Jesus é a Palavra de Deus de uma maneira singular. O Verbo feito carne. Quer
saber como é Deus, vislumbre-O n’Ele, pois Ele e o Pai são Um. Ele não é uma
fotocópia, mas a expressão exata do Seu ser (Hb.1:3). Enquanto o livro da
natureza revela os atributos divinos (o seu poder e sabedoria), as Escrituras
revelam a Sua vontade, e Jesus revela Seu próprio Ser.

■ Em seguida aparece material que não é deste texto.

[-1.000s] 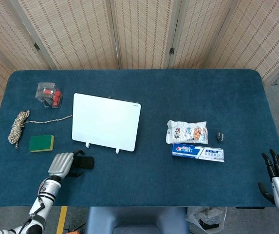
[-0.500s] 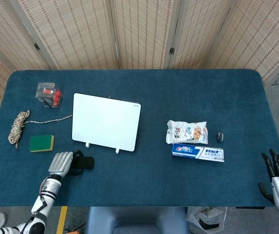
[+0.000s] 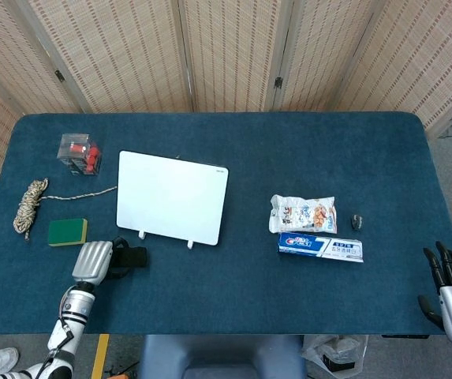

Geralmente um espelho tem sua moldura. Buscar nosso reflexo nesta moldura é
perda de tempo. Semelhantemente, temos que compreender que as Escrituras,
apesar de terem sido inspiradas pelo Espírito, foram escritas por homens dentro
de suas próprias culturas e cosmovisão.

Tomemos por analogia uma fruta. Há o pé de onde ela é colhida. Há a casca


onde ela se esconde. E há a polpa. A teologia nos oferece dois instrumentos que
devem ser usados na leitura das Escrituras. Trata-se da hermenêutica e da
exegese. Exegese equivale a colher a fruta do pé. Há que se compreender o
contexto no qual cada palavra foi escrita. Já a hermenêutica equivale a
descascar a fruta. Remover dela o invólucro cultural, nutrindo-se apenas de sua
polpa.

Cristo é, por assim dizer, a polpa, o suprassumo da fruta. Devemos ir às


Escrituras sempre em busca de Cristo. Ele é a figura central, os demais são
meros coadjuvantes. Se pararmos na casca, numa leitura superficial, não
encontraremos a mesma doçura encontra exclusivamente n’Ele. Há frutos,
como o abacaxi, cuja casca é espinhosa. Aqueles espinhos servem a um
propósito: proteger a polpa dos predadores, até que a fruta amadureça. Uma
leitura superficial do Antigo Testamento talvez desafie nossos escrúpulos
religiosos. Alguns chegam a se escandalizar com episódios em que Deus ordena
a destruição de toda uma nação. É difícil digerir uma casca tão grossa e
espinhosa. Porém, ela serviu a um propósito: proteger à estirpe de onde viria o
Salvador do Mundo.

O problema é que tem quem queira devolver a casca ao fruto, voltando aos
velhos rudimentos presentes na Antiga Aliança. Querem um Jesus guerreiro,
que destrua nossos inimigos, que mate os primogênitos do Egito, que patrocine
genocídios, que prescreva restrições dietéticas, que exija sacrifícios, etc. Se
alguém se satisfaz com a casca, nada posso fazer. Porém, eu prefiro a polpa com
toda a sua doçura.

Há muita discussão entre os teólogos se a Bíblia é ou apenas contém a Palavra


de Deus. Eu diria que ambas as coisas. A Bíblia é a Palavra de Deus com casca e
tudo. E ao mesmo tempo, Ela contém a Palavra de Deus em sua essência. Mas
não basta colhê-la e descascá-la. Temos que degustá-la, levá-la à boca, saboreá-
la, apropriando-nos da revelação nela contida, e colocando-a em prática.